Exercise prompt> All that is wanted is the exact text of the lines below from the one with "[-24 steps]" through the one with "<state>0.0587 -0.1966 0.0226", inclusive, minus any pictures.

Data extract>
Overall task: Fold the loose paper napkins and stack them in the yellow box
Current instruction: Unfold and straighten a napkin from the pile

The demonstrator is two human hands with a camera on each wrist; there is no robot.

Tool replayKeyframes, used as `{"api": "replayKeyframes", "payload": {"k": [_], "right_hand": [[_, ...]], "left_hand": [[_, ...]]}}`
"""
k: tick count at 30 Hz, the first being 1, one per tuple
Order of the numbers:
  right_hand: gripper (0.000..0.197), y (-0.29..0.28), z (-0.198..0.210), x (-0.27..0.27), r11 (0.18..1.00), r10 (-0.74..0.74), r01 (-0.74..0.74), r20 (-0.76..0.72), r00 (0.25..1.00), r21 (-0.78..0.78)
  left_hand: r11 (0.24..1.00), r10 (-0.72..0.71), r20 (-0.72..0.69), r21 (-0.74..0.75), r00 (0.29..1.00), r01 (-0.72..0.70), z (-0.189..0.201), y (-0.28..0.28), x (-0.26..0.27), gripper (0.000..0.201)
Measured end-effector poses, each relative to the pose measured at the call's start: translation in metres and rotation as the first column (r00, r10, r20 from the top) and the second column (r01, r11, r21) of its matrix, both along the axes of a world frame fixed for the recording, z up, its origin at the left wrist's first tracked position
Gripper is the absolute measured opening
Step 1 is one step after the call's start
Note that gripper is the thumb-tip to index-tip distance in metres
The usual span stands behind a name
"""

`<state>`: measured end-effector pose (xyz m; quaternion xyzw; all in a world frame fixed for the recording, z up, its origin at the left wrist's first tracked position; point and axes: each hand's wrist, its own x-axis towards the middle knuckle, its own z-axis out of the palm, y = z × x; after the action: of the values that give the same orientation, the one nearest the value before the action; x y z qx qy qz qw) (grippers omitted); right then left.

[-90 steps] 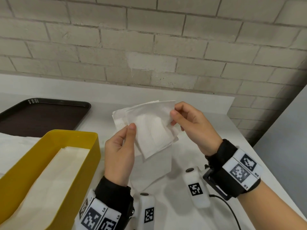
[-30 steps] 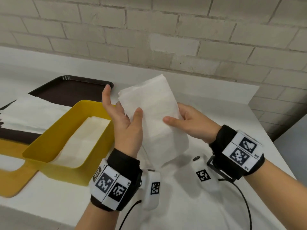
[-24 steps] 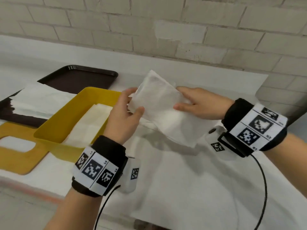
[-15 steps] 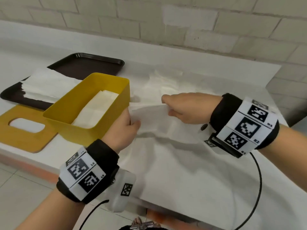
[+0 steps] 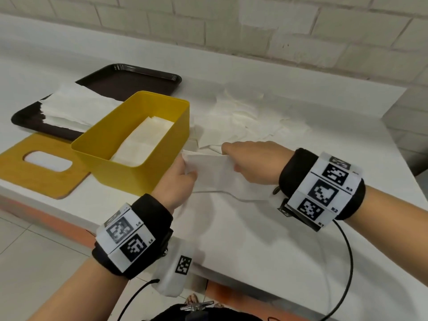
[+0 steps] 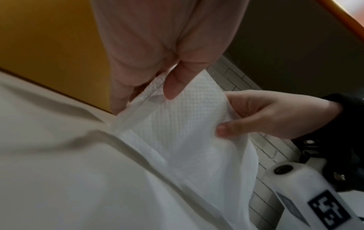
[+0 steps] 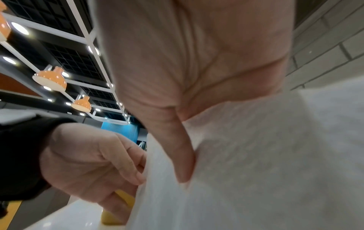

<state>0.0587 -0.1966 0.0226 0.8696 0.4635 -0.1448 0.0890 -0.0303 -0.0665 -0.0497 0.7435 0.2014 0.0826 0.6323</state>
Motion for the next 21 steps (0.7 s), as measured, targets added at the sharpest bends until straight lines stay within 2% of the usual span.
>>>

Solution for this exercise>
[-24 steps] 
[-15 steps] 
[+0 steps] 
[+0 steps] 
[+0 steps] 

<state>0.0587 -0.1966 0.0226 0.8696 0.4635 -0.1448 0.0890 -0.0303 -0.0665 -0.0497 0.7435 0.2014 0.0826 0.6323</state>

Nothing further belongs to this answer.